El Otro y el Período

Muchas mujeres se quejan de que el machismo está tan engranado en la sociedad que cuando quieren hacer reclamos justos, son tratadas de hormonales. Y esas críticas han tomado tanto vuelo que resulta inapropiado decirle a cualquier persona que está hormonal. Yo mismo me he visto con períodos de mucha sensibilidad e irritabilidad que con el paso del tiempo he empezado a asociar a las presiones del día a día o a la falta de amor. Vamos, no es tan difícil entender que frente a situaciones estresantes, todos nos volvemos menos tolerantes.

Tuve una semana de mierda. Dos auditorías pesadas en Hamburgo y en Ausburgo, más la presión de preparar los documentos para el Organismo de Acreditación. Decidí quedarme un día más en Ausburgo porque me parece una ciudad preciosa. La última vez que la visité me pareció limpia, bonita y tranquila.

Bueno, me quedé para ir a una famosa fiesta en la que bailé pero no conocí a nadie; me hablaron tipos en Grindr que querían que les dijera que me iba a acostar con ellos sólo porque me saludaban; y fui a un museo dónde un celador me persiguió sala tras sala. El tipo se quedama mirándome intensamente y eso es algo que a mí en lo personal me fastidia. Apenas me movía de una sala a otra el tipo ni siquiera disimulaba que me estaba persiguiendo.

Me incomodó no disfrutar los cuadros, la posibilidad de conocer nuevos artistas y fijarme en las tonterías que me gustan. Cuando veo un cuadro, me gusta ver si tiene estructuras triangulares, si tiene colores de la escala cromática que sean opuestos. También me gusta ver las fechas, imaginarme la época, intentar imaginar qué intentaba atrapar en su obra. Como lo dije, son puras tonterías.

Mientras veía los cuadros, sentía a este tipo zapateando duro. Intenté respirar y prometerme que no iba a hacer uno de mis numeritos. No pude seguir viendo los cuadros. Me había enfadado y mi mente no dejaba de pensar en qué debía hacer.

Tras acercarme a la salida, dos mujeres me preguntaron si ya había visto la última sala. Les dije que nadie me había explicado nada pero que por el contrario, todo el mundo si me había seguido. Intenté seguir viendo los cuadros y el tipo volvió, como un perro con rabia. Y me cansé, me despedí (al tipo se le descolocó la cara) y me fui.

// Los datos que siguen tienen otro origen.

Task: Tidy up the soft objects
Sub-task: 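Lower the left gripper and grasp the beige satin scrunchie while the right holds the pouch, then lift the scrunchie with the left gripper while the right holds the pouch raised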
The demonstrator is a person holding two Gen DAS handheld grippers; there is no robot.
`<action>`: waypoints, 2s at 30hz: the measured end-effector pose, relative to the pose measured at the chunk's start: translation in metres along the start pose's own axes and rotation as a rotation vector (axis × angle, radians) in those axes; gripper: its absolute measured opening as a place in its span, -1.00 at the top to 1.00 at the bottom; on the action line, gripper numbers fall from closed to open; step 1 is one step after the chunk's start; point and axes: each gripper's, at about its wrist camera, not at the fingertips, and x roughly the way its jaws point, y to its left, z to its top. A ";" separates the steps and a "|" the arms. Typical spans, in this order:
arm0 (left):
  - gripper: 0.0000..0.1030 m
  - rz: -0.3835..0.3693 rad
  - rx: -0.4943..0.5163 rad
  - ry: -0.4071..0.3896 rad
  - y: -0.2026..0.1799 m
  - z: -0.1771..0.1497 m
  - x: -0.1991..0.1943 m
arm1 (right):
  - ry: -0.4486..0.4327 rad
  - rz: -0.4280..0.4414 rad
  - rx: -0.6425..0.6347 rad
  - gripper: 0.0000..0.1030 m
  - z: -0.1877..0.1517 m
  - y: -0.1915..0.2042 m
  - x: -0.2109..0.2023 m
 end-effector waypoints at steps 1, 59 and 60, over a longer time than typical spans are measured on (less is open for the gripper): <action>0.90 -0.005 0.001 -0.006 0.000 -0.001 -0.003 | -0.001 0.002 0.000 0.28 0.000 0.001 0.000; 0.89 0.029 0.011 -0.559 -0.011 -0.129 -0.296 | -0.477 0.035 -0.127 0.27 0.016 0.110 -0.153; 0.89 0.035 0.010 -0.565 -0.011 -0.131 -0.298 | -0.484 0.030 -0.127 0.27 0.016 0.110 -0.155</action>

Le pregunté a la mujer de la exposición permanente si eso era normal. Ante lo cual me dijo que sí. Estiré mi mano con la boleta de entrada para dejársela y dijo «oh pero hay una sala preciosa que usted debería ver». Siguió diciendo bobadas mientras yo bajaba las escaleras y me largué a la recepción. Allí les pregunté cómo enviar una queja. Me dijeron que escribiera en el libro de visitantes (quién diablos lee el libro de visitantes?) a lo cual acepté que no me iban a ayudar y me largué.

A veces me pregunto si exagero. Si soy muy susceptible porque muchas veces en la vida permití que me discriminaran. Quizás tengo una herida abierta. A veces me da temor lastimar a otros seres sólo por mi «arrogancia» y «ego personal». Sin embargo, también entiendo que día tras día el mundo me ha demostrado que no soy tan bienvenido como el resto de mortales. Y a veces no lo niego, quisiera mandarlos a todos a la mierda.